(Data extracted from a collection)
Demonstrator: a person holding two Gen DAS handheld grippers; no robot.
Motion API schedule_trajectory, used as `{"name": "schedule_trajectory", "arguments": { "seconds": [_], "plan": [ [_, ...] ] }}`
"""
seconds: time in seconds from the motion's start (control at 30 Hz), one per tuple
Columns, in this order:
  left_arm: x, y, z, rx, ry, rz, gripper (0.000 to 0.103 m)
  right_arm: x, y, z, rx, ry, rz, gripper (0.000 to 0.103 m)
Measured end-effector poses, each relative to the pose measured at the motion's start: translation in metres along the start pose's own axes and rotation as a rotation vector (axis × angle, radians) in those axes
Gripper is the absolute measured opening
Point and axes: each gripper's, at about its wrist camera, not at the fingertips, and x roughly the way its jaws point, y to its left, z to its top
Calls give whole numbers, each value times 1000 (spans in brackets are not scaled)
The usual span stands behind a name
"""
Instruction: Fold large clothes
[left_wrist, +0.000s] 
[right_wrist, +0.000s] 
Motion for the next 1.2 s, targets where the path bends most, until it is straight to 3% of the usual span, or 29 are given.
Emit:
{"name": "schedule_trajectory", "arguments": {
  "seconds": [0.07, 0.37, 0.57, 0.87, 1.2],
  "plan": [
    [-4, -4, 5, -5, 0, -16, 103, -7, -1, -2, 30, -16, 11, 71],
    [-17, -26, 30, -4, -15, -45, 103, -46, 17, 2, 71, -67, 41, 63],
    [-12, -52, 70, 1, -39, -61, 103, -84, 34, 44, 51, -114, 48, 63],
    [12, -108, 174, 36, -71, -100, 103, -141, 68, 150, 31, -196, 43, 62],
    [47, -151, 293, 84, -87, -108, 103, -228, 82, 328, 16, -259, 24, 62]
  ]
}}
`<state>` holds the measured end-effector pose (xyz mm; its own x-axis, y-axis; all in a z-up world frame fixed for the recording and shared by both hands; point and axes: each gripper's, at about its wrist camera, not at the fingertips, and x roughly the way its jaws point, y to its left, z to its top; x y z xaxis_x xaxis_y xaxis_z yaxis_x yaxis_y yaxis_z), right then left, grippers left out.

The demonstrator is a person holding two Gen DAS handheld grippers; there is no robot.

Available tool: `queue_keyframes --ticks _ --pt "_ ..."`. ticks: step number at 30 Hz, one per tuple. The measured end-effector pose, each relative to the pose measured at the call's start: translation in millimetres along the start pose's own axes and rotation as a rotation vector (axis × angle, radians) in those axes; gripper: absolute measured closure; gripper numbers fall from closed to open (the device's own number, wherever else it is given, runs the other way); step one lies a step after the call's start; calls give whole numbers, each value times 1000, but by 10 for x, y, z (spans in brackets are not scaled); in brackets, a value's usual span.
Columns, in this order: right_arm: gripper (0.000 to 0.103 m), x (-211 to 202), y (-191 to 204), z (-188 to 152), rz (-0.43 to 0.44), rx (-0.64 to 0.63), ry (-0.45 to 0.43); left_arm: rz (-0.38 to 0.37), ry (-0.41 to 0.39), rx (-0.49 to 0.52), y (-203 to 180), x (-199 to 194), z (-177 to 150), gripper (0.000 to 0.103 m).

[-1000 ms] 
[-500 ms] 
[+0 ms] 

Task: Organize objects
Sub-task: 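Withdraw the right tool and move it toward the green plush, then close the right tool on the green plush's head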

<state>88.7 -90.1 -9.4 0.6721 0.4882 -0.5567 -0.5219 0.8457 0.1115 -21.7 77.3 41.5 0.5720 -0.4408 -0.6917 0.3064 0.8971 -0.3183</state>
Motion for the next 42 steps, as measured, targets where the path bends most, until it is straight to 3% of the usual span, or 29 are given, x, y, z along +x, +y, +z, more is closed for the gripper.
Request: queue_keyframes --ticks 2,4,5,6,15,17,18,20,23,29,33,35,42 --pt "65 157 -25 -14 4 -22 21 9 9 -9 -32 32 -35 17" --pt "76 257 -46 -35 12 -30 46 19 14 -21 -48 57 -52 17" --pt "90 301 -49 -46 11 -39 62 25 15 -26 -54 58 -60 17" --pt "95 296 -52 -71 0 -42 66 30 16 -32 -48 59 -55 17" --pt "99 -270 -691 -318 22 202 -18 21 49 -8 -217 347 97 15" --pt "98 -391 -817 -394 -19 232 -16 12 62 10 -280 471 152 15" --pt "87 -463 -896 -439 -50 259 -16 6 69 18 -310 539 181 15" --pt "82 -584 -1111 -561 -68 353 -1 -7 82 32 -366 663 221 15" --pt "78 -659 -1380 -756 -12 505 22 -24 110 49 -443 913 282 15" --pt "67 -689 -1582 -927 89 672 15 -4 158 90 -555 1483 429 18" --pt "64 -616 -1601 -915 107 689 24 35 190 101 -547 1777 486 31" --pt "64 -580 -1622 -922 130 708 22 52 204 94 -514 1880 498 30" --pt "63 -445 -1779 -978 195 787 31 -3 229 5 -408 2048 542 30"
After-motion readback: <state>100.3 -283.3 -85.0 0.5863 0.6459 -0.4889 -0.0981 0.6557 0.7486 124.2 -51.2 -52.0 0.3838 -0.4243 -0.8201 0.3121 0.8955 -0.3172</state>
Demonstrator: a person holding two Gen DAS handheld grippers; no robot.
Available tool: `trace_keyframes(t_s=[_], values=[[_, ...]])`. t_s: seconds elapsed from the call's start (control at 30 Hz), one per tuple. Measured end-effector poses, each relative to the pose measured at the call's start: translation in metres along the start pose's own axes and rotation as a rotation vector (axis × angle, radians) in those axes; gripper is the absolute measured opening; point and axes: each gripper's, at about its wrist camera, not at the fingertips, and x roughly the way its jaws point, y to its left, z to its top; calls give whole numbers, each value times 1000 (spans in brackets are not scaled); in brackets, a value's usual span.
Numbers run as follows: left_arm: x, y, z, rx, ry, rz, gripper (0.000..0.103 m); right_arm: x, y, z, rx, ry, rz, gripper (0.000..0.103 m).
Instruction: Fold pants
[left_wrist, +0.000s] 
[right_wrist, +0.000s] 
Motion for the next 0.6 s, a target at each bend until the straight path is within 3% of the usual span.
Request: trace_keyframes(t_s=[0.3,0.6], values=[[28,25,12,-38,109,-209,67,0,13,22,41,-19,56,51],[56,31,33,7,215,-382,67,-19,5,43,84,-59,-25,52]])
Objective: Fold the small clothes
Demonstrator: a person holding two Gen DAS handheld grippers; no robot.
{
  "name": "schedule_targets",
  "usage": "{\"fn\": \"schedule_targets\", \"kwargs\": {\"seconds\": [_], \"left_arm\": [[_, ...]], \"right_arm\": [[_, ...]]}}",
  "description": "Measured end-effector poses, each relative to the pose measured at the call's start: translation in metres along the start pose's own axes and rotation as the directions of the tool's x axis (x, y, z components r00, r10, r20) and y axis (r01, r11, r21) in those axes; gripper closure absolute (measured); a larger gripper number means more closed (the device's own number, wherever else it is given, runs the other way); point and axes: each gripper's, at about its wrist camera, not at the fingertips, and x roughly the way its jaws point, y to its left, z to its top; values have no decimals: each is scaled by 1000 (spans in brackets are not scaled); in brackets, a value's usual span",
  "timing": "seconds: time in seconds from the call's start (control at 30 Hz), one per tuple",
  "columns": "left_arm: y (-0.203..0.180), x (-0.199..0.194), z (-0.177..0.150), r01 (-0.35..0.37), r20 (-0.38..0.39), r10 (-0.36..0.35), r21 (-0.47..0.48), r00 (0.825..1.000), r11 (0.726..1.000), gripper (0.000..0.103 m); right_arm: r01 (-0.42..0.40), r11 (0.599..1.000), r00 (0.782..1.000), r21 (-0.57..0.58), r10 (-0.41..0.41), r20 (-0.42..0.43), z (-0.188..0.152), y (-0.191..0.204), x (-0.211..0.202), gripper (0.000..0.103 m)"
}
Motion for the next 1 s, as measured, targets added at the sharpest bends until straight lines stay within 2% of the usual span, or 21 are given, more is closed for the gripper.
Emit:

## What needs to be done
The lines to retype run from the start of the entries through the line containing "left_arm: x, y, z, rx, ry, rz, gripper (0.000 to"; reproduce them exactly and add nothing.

## Answer to this exercise
Demonstrator: a person holding two Gen DAS handheld grippers; no robot.
Motion API schedule_trajectory, used as `{"name": "schedule_trajectory", "arguments": { "seconds": [_], "plan": [ [_, ...] ] }}`
"""
seconds: time in seconds from the motion's start (control at 30 Hz), one per tuple
Columns, in this order:
  left_arm: x, y, z, rx, ry, rz, gripper (0.000 to 0.103 m)

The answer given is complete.